Trauma journalism: YDR, Digital First Media embrace peer-support effort at kickoff seminar
Right now, the idea of a peer-support program for journalists who cover stories of trauma is something new and different for the YDR and for Digital First Media newsrooms in Pennsylvania.
But we hope that, in time, it becomes second nature — like deciding on the best photos from a shoot, or tweeting breaking news, or planning for coverage of a major news event.
Fifteen journalists from 11 news organizations in the state spent a day at the YDR, learning about trauma, resilience and peer-support from a distinguished group: Elana Newman, research director at the Dart Center for Journalism and Trauma; Kathy Jansen, psychologist with WellSpan and leader of York County’s Critical Incident Stress Management team; Lt. Marc Junkerman of the Harford (Md.) County Sheriff’s Office and a CISM coordinator; Lisa Millar, North American correspondent for the Australian Broadcasting Company, a pioneer with its peer-support program; and Kate Black, associate director of the Dart Center.
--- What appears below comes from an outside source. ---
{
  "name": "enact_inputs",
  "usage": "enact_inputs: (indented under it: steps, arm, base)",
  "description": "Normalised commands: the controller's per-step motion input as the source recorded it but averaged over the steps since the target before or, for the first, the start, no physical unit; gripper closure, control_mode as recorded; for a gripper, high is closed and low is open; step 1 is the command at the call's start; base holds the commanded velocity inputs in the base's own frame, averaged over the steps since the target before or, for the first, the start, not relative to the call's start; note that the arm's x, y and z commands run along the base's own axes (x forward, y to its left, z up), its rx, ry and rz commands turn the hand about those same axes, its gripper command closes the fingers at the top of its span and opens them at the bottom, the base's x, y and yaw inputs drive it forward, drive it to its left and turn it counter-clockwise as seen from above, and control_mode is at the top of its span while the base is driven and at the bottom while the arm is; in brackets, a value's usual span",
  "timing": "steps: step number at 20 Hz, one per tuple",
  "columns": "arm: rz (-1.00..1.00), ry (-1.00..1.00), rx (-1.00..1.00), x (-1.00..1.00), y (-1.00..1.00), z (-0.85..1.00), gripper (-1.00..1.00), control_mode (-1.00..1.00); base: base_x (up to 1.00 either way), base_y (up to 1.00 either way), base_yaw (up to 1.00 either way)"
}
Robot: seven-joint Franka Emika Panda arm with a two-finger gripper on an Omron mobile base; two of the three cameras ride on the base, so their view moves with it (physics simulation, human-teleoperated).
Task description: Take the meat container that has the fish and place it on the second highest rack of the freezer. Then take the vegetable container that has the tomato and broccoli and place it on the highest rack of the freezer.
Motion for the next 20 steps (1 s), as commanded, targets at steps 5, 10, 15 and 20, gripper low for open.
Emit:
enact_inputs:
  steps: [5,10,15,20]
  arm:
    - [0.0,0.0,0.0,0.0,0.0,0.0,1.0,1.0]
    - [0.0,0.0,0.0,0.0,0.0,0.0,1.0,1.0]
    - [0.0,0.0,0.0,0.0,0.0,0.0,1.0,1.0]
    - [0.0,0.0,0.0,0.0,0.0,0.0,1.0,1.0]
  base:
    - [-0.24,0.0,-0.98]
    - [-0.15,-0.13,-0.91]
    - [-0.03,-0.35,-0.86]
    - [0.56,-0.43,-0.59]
The DFM journalists are pioneers, too. DFM is the first U.S.-based news organization to begin developing a peer-support program. The Dart Center has provided support and guidance in a partnership that began in May 2014, when about 20 DFM staffers spent a day and a half of training with the center’s executive director, Bruce Shapiro.
He laid the groundwork for what would become the peer-support program that we officially kicked off on Thursday. The focus: Understand trauma on a deeper, cultural level so you can be better journalists; and, because journalists can be affected by what they cover, learn to take care of one another.
The ultimate goal is to cover trauma survivors with greater knowledge and sensitivity, and to recognize when a colleague might need help dealing with a difficult assignment.
The day began with attendees sharing personal stories of difficult assignments they’ve had.
The faculty then led the group through research on trauma and how it affects journalists, what trauma does to a person and why peer support works, and practical advice on detailed ways to to use our guidelines and make our program work.
Such a program is helpful, Newman said, because journalists don’t often seek help even if they’re distressed by a story — and because they can see employer-provided mental health care as an arm of management. A peer supporter isn’t a counselor, but can provide a touchstone for someone who is distressed — a way to regain equilibrium, stay healthy and be able to do his or her best work.
“Peer support works because we are cultural beings,” Jansen said.
Having someone who understands the language and the tradition makes it easier, she said. Or, as Junkerman put it:
“You of all people understand: You are not a press credential that wears a person. You are people who do a difficult job. When there’s nobody else who understands, you understand.”
A peer-support check-in could be, Millar said, as simple as a text message to check in on a reporter who’s on a difficult assignment. It could also be a more formal and confidential sit-down conversation.
Soon, we’ll be kicking off the peer-support program for DFM’s northeast properties in Connecticut, Massachusetts and other states.
The group at the YDR talked a lot about how to raise peer-support and trauma journalism awareness in their newsrooms, so a peer-support check-in or conversation wouldn’t come out of the blue, but would be part of a newsroom’s culture.
It’s the beginning of a journey. As one attendee said: “Peer support efforts will make a difference that will be recognized for years to come.”